No Better Alien Comic than the Original

by L.A. Mood Comics and Games

By Dan Brown

There have been many comics based on the Alien film franchise, but there is none better than the original Alien: The Illustrated Story.

Gorgeously and creepily drawn by legendary artist Walt Simonson and written by steady hand Archie Goodwin, no less an authority than Frank Miller said “it might just be the only successful movie adaptation ever done in comics.”

Originally published by Heavy Metal, the book was re-issued by Titan Books in 2012 and is worth hunting down in the runup to the release of the latest chapter in the franchise, Alien: Romulus, landing in theatres on August 16.

The Illustrated Story adapts the 1979 Ridley Scott film. I was 11 years old when that movie was released, so I couldn’t see it in theatres. This comic was one of the ways – along with the novelization and fan magazines – I came to understand what the fuss was about.

Keep in mind, at the time there were stories of people going to see Alien and throwing up in the theatre because of the unsettling gore. Older kids told me Alien gave them weird dreams.

Unlike other film adaptations, such as Marvel’s ongoing Star Wars title, Simonson was not legally prevented from drawing the characters as they looked on screen. So that level of detail adds to the comic’s impact.

In addition, it was clear Simsonson and Goodwin had actually seen a cut of Alien before they attempted their adaptation.

But the highest compliment I can pay the creative team is how they took what worked from the movie and translated it into terms that worked for a comic.

For example, in the scene where the Nostromo crew cut into the face-hugger in the sick bay, Simonson uses a long, vertical panel to show how the creature’s acid blood drips through the different levels of the doomed vessel.

Simsonon’s rough lines were also perfect for capturing the gritty feeling of Scott’s motion picture. When the adult extraterrestrial finally appears, it towers over the individual crew members as it attacks – a licence taken with the visuals from the film, where it appears only in glimpses until the end of the story.

There’s also judicious use of splash pages, like the full-page panel that shows the chest-burster violently emerging from Kane’s body. It gets the point across: There was blood everywhere.

Even better, in select panels Simsonon frames them with the same blend of organic and mechanical elements that Scott used to create such a creepy atmosphere on the big screen.
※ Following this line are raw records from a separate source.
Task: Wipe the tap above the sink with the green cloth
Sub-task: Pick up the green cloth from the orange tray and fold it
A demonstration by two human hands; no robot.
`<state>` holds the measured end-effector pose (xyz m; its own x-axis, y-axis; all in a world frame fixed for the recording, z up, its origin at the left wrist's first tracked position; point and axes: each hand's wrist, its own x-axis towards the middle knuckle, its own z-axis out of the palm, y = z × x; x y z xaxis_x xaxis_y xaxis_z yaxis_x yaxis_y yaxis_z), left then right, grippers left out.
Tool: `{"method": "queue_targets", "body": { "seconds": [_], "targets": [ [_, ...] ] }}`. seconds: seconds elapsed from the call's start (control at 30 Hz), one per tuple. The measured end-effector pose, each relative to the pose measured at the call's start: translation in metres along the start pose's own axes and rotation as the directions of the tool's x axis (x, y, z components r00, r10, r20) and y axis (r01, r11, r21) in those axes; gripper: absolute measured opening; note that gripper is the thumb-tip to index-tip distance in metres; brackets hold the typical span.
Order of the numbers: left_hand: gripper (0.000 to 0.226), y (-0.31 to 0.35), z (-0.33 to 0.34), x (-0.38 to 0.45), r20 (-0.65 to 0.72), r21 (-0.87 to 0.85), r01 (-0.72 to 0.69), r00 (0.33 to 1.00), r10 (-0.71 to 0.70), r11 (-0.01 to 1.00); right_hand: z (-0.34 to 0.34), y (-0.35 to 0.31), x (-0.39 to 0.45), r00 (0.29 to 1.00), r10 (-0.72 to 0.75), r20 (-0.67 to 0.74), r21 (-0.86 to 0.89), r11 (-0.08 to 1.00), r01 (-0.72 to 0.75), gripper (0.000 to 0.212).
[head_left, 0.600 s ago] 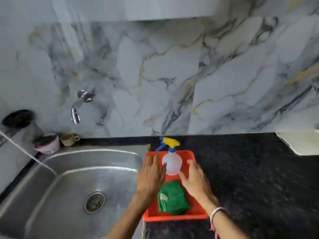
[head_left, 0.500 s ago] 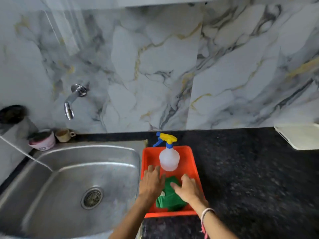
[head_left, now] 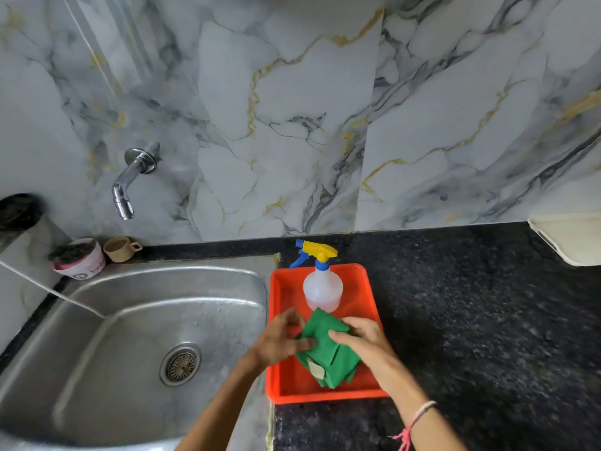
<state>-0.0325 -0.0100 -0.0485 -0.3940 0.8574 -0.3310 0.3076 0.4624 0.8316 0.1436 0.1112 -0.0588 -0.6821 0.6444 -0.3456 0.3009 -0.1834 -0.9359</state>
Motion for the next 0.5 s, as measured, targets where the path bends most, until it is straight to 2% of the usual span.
{"method": "queue_targets", "body": {
  "seconds": [0.03,0.1,0.17,0.23,0.33,0.43,0.5],
  "targets": [
    [0.037,0.003,-0.012,-0.007,0.04,-0.183,-0.033,0.998,0.041,0.983,-0.001,-0.017,-0.003,0.999,-0.028,0.04,0.044,0.999,0.026,0.024],
    [0.049,0.015,-0.038,-0.021,0.089,-0.465,-0.047,0.991,0.099,0.884,0.002,-0.057,-0.005,0.991,-0.081,0.102,0.119,0.99,0.069,0.04],
    [0.055,0.032,-0.063,-0.032,0.063,-0.57,-0.064,0.991,0.122,0.819,0.013,-0.096,-0.005,0.981,-0.149,0.123,0.239,0.964,0.116,0.055],
    [0.046,0.044,-0.085,-0.04,-0.066,-0.615,-0.148,0.989,0.136,0.774,0.035,-0.12,-0.003,0.978,-0.164,0.127,0.466,0.881,0.087,0.067],
    [0.043,0.046,-0.108,-0.047,-0.234,-0.669,-0.228,0.968,0.091,0.707,0.085,-0.129,0.002,0.963,-0.137,0.233,0.724,0.685,-0.078,0.078],
    [0.035,0.031,-0.135,-0.049,-0.37,-0.567,-0.272,0.928,0.055,0.778,0.141,-0.137,0.009,0.947,-0.15,0.285,0.747,0.654,-0.122,0.067],
    [0.026,0.016,-0.161,-0.05,-0.439,-0.412,-0.283,0.895,0.084,0.866,0.173,-0.143,0.021,0.96,-0.116,0.256,0.74,0.662,-0.117,0.064]
  ]
}}
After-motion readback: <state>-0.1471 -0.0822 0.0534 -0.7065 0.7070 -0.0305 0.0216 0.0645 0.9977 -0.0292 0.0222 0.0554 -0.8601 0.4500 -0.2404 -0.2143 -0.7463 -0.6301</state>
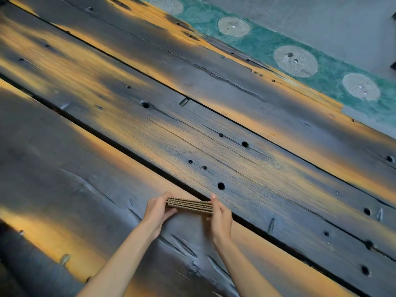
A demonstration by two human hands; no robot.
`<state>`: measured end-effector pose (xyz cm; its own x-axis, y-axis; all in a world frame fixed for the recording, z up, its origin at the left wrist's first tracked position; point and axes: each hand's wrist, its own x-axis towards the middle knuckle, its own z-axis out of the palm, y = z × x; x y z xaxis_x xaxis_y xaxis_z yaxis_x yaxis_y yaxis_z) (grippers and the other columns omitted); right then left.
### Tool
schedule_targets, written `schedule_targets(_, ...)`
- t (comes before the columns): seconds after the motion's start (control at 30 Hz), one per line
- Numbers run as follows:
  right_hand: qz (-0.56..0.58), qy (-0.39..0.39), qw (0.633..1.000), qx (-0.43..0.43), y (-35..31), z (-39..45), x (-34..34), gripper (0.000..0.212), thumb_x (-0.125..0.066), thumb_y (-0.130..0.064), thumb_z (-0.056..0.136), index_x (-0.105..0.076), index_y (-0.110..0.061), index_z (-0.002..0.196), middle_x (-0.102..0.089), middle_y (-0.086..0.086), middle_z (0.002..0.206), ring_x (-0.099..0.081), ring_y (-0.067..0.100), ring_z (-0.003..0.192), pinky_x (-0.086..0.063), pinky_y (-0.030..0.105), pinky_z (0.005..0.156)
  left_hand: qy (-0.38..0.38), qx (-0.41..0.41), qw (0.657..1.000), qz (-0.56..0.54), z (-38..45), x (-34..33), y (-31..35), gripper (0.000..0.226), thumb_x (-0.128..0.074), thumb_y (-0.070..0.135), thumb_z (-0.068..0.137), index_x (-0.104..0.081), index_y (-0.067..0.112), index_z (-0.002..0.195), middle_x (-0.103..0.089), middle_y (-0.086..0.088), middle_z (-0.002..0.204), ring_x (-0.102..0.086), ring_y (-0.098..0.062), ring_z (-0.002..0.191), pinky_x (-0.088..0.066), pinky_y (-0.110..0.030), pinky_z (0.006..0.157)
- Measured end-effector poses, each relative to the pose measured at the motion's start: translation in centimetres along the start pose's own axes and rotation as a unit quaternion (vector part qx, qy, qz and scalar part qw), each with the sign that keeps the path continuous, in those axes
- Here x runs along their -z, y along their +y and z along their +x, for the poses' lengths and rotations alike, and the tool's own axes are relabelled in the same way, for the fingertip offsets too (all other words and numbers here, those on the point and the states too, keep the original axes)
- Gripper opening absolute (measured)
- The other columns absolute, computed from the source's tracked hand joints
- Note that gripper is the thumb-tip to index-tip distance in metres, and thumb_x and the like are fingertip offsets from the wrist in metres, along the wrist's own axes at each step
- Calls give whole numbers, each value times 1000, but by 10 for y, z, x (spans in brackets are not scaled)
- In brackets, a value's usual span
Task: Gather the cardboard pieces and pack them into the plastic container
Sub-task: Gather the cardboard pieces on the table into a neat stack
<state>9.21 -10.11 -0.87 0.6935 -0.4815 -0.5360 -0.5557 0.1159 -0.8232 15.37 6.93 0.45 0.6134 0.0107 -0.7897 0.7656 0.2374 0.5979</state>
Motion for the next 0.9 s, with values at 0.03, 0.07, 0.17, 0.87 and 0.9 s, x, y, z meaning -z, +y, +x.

You may be wondering, since the creators involved were both veteran Marvel hands, why was this book published by the adult Heavy Metal? After all, in the 1970s Marvel wasn’t shy about using the latest fad to boost the company’s sales. Why not try to jump on the Alien bandwagon?

I’m guessing Stan Lee and company were afraid to come out with a comic that was so bloody and had adult language. In 1999 I interviewed Harry Dean Stanton, the actor who played Brett, and he told me Scott wanted his actors to sound like “space truckers,” not noble PG Jedi Knights with their “outer-space attitude.”

For diehard Alien fans, there’s also a moment near the end of The Illustrated Story I have not seen discussed anywhere in supplementary books or commentary tracks.

As Ripley runs toward the lifeboat, she encounters the xenomorph sitting in a hallway. It has wrapped itself up into its own body, kind of like how a cat sleeps in a ball, except it’s almost a perfect cube. Ripley watches in horror as it slowly unfolds into its regular form.

Was this a scene from an earlier cut of the movie Simonson and Goodwin got to see? I have never seen it addressed anywhere else in Alien lore (although there is a deleted scene of Dallas and Brett suspended in an Alien cocoon begging Ripley to mercy-kill them, which she does with her flamethrower).

Even though it’s set in the future, to read this adaptation is also to be transported into the past, specifically the 1970s.

Diehard Alien fans will know that in the original film, the crew’s employer is only referred to as “the company.” This was later modified in sequels to be the Weyland-Yutani Corporation. But by having it as an unnamed entity, the film plays on the anti-corporate sentiment that was in the air back then in many 1970s paranoid thrillers.

Alien did the unlikely. It took a cliched plot – hapless spaceship crew must respond to distress signal, then is slowly picked off by star beast that is actually a guy in a rubber suit, with audience never knowing who the next victim will be – and created something fresh out of those hackneyed elements.

Alien: The Illustrated Story is also an unlikely success by virtue of being the comic version of a landmark film that is not only a faithful adaptation, but worth reading for its own sake as well.

Oh, and for the record, it appears Marvel may have learned its lesson: There will be Alien: Romulus prequel one-shot coming out October 24 that depicts the events that set the plot of the new sequel in motion.

Dan Brown has covered pop culture for more than 31 years as a journalist and also moderates L.A. Mood’s monthly graphic-novel group.